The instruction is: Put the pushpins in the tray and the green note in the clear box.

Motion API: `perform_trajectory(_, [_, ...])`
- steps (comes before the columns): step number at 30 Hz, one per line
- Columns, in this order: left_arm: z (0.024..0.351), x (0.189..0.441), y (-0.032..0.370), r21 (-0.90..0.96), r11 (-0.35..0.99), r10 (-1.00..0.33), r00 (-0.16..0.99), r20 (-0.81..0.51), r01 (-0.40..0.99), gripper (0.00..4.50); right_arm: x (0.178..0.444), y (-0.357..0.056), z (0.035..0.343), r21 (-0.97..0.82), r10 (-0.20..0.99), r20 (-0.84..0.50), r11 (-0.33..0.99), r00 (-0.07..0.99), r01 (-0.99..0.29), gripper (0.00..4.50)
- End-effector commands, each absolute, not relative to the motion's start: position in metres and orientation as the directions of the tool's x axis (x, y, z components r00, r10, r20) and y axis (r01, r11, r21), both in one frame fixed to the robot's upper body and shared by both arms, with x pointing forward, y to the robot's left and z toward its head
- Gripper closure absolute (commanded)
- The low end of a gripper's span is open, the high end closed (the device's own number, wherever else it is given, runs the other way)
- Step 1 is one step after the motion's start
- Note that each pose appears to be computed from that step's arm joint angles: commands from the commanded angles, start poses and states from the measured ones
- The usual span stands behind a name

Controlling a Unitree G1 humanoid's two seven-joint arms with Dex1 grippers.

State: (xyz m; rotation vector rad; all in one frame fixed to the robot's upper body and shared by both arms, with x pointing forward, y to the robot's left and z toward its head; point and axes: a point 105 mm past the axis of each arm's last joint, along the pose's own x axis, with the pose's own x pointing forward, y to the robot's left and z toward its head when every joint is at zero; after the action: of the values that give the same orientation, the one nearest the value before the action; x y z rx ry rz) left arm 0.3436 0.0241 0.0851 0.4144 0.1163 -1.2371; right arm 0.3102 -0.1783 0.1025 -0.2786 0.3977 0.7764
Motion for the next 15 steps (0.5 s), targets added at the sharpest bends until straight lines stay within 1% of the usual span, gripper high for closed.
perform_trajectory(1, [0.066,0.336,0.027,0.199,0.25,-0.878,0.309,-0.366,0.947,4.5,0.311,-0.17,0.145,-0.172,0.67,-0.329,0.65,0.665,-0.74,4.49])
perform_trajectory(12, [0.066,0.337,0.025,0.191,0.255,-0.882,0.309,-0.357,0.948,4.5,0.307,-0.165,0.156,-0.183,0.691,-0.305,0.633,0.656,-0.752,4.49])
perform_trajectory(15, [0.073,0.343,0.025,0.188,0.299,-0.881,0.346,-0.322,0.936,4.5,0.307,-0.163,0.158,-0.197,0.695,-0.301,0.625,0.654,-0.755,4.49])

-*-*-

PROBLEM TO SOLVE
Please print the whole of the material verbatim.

OUTPUT
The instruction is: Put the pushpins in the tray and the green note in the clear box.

Motion API: `perform_trajectory(_, [_, ...])`
- steps (comes before the columns): step number at 30 Hz, one per line
- Columns, in this order: left_arm: z (0.024..0.351), x (0.189..0.441), y (-0.032..0.370), r21 (-0.90..0.96), r11 (-0.35..0.99), r10 (-1.00..0.33), r00 (-0.16..0.99), r20 (-0.81..0.51), r01 (-0.40..0.99), gripper (0.00..4.50); right_arm: x (0.178..0.444), y (-0.357..0.056), z (0.035..0.343), r21 (-0.97..0.82), r10 (-0.20..0.99), r20 (-0.84..0.50), r11 (-0.33..0.99), r00 (-0.07..0.99), r01 (-0.99..0.29), gripper (0.00..4.50)
- End-effector commands, each absolute, not relative to the motion's start: position in metres and orientation as the directions of the tool's x axis (x, y, z components r00, r10, r20) and y axis (r01, r11, r21), both in one frame fixed to the robot's upper body and shared by both arms, with x pointing forward, y to the robot's left and z toward its head
- Gripper closure absolute (commanded)
- The low end of a gripper's span is open, the high end closed (the device's own number, wherever else it is given, runs the other way)
- Step 1 is one step after the motion's start
- Note that each pose appears to be computed from that step's arm joint angles: commands from the commanded angles, start poses and states from the measured ones
- The usual span stands behind a name

Controlling a Unitree G1 humanoid's two seven-joint arms with Dex1 grippers.

State: (xyz m; rotation vector rad; all in one frame fixed to the robot's upper body and shared by both arms, with x pointing forward, y to the robot's left and z toward its head; point and axes: a point 105 mm past the axis of each arm's last joint, along the pose's own x axis, with the pose's own x pointing forward, y to the robot's left and z toward its head when every joint is at zero; after the action: of the values that give the same orientation, the one nearest the value before the action; x y z rx ry rz) left arm 0.3436 0.0241 0.0851 0.4144 0.1163 -1.2371; right arm 0.3102 -0.1783 0.1025 -0.2786 0.3977 0.7764
Motion for the next 15 steps (0.5 s), targets added at the sharpest bends until straight lines stay within 1% of the usual span, gripper high for closed.
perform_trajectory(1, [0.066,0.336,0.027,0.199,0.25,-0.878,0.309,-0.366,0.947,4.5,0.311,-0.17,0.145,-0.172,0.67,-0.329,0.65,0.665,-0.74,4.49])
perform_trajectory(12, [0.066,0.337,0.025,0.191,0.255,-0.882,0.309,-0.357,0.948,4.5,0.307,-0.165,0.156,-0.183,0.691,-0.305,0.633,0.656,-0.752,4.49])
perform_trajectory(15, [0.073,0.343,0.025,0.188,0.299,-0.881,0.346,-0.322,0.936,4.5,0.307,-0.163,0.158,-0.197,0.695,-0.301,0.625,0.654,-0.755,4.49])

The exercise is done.